## Required action
From the first line to the last, print the listing exactly.

---------- Records supplied

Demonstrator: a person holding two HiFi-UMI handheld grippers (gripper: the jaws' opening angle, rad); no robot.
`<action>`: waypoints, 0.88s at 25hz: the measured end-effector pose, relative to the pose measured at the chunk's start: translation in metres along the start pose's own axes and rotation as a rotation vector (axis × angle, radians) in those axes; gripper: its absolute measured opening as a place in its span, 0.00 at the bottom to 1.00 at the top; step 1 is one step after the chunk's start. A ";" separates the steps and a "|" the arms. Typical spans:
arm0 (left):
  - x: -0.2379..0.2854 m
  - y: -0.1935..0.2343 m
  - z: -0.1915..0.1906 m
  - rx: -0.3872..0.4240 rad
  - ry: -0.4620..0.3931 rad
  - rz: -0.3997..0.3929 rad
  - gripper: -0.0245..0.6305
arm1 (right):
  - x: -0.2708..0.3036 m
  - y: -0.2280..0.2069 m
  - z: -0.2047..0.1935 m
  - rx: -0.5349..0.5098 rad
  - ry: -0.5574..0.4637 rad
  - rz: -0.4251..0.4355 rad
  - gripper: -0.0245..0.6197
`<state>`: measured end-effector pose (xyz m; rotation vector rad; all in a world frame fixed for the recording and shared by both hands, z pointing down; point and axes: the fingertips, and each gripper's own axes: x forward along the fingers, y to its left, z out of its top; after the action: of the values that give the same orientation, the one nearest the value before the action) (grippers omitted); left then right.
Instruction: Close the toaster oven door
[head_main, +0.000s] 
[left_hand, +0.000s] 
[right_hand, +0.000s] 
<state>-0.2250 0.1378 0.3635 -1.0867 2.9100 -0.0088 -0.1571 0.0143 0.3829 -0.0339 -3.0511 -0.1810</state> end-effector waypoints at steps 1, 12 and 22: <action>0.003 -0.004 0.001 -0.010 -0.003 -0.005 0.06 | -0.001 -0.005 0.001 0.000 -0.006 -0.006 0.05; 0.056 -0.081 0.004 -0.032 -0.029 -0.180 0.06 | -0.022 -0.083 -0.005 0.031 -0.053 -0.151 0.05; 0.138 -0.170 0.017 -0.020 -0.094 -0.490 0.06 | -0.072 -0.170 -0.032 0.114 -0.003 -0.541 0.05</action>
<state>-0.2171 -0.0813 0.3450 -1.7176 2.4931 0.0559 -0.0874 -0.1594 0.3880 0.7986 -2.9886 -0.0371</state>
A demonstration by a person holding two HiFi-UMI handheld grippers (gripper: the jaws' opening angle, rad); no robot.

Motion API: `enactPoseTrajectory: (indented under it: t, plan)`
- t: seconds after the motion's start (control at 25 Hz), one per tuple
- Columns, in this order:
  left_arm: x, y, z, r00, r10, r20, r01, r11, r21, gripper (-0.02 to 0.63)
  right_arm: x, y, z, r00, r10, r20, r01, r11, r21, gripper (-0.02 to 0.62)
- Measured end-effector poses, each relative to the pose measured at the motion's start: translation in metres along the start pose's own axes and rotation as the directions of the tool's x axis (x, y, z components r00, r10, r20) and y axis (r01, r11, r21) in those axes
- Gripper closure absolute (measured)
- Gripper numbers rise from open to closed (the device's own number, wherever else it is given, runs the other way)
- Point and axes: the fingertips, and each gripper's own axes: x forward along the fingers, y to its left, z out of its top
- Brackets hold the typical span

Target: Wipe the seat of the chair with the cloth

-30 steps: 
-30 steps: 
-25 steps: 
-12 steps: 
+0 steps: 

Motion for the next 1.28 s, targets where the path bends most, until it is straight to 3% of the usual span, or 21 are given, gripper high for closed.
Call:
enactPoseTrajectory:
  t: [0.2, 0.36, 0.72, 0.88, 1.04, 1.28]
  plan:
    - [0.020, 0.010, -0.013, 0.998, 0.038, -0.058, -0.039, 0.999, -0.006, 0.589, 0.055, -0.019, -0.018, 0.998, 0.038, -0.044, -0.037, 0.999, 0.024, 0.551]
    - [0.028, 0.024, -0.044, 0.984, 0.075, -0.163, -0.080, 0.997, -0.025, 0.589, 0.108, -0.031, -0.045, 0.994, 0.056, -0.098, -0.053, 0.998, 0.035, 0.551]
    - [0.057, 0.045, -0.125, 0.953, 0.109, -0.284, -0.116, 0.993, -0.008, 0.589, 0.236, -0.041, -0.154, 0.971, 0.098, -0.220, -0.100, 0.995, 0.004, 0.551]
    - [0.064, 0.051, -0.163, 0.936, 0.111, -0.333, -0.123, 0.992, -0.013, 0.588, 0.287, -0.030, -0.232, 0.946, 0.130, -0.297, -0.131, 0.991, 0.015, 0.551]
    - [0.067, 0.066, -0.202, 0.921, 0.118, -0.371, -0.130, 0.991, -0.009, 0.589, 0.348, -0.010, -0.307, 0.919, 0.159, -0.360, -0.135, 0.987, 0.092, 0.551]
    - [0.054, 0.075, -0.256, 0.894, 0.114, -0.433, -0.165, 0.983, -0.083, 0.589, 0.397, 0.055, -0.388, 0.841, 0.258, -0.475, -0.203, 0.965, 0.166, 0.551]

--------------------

## Written solution
Demonstrator: a person holding two HiFi-UMI handheld grippers (gripper: the jaws' opening angle, rad); no robot.
`<action>`: waypoints, 0.88s at 25hz: the measured end-effector pose, relative to the pose measured at the chunk's start: translation in metres along the start pose's own axes and rotation as a rotation vector (axis × angle, radians) in those axes; gripper: its absolute measured opening as a place in its span, 0.00 at the bottom to 1.00 at the top; step 1 is one step after the chunk's start. A ";" separates the steps and a "|" the arms. Typical spans:
arm0 (left):
  - x: -0.2379..0.2854 m
  - y: -0.1935..0.2343 m
  - z: -0.1915..0.1906 m
  - rx: -0.3872..0.4240 rad
  - ry: -0.4620..0.3931 rad
  - rz: -0.3997..0.3929 rad
  - gripper: -0.0245..0.6305
arm1 (right):
  - x: -0.2708..0.3036 m
  - y: -0.2280..0.2069 m
  - z: -0.2047..0.1935 m
  - rx: -0.5349..0.5098 rad
  - ry: -0.5574..0.4637 rad
  - rz: -0.4251..0.4355 rad
  - gripper: -0.0245..0.6197
`<state>`: measured end-effector pose (xyz m; rotation vector rad; all in a world frame fixed for the recording and shared by both hands, z pointing down; point and axes: the fingertips, and each gripper's own axes: x forward along the fingers, y to its left, z out of its top; after the action: of the values that give the same orientation, the one nearest the value before the action) (grippers omitted); left then right.
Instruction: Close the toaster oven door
[head_main, +0.000s] 
[left_hand, +0.000s] 
[right_hand, +0.000s] 
<state>-0.2250 0.1378 0.3635 -1.0867 2.9100 -0.0088 -0.1571 0.0143 0.3829 -0.0339 -3.0511 -0.1810</state> end-effector waypoints at steps 1, 12 and 22: <action>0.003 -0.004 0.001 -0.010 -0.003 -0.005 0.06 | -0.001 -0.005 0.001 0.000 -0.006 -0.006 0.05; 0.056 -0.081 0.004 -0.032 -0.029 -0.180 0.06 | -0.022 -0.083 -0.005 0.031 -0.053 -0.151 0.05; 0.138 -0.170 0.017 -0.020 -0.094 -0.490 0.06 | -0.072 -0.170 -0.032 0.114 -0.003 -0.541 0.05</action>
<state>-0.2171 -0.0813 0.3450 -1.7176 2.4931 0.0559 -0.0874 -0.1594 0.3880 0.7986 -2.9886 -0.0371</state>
A demonstration by a person holding two HiFi-UMI handheld grippers (gripper: the jaws' opening angle, rad); no robot.

Motion API: `enactPoseTrajectory: (indented under it: t, plan)`
- t: seconds after the motion's start (control at 25 Hz), one per tuple
- Columns, in this order:
  left_arm: x, y, z, r00, r10, r20, r01, r11, r21, gripper (-0.02 to 0.63)
  right_arm: x, y, z, r00, r10, r20, r01, r11, r21, gripper (-0.02 to 0.62)
- Measured end-effector poses, each relative to the pose measured at the motion's start: translation in metres along the start pose's own axes and rotation as the directions of the tool's x axis (x, y, z components r00, r10, r20) and y axis (r01, r11, r21) in those axes
- Gripper closure absolute (measured)
- Gripper numbers rise from open to closed (the device's own number, wherever else it is given, runs the other way)
- Point and axes: the fingertips, and each gripper's own axes: x forward along the fingers, y to its left, z out of its top
- Brackets hold the typical span

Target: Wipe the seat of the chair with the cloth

-30 steps: 
-30 steps: 
-25 steps: 
-12 steps: 
+0 steps: 

Motion for the next 1.28 s, targets where the path bends most, until it is straight to 3% of the usual span, or 21 are given, gripper high for closed.
Call:
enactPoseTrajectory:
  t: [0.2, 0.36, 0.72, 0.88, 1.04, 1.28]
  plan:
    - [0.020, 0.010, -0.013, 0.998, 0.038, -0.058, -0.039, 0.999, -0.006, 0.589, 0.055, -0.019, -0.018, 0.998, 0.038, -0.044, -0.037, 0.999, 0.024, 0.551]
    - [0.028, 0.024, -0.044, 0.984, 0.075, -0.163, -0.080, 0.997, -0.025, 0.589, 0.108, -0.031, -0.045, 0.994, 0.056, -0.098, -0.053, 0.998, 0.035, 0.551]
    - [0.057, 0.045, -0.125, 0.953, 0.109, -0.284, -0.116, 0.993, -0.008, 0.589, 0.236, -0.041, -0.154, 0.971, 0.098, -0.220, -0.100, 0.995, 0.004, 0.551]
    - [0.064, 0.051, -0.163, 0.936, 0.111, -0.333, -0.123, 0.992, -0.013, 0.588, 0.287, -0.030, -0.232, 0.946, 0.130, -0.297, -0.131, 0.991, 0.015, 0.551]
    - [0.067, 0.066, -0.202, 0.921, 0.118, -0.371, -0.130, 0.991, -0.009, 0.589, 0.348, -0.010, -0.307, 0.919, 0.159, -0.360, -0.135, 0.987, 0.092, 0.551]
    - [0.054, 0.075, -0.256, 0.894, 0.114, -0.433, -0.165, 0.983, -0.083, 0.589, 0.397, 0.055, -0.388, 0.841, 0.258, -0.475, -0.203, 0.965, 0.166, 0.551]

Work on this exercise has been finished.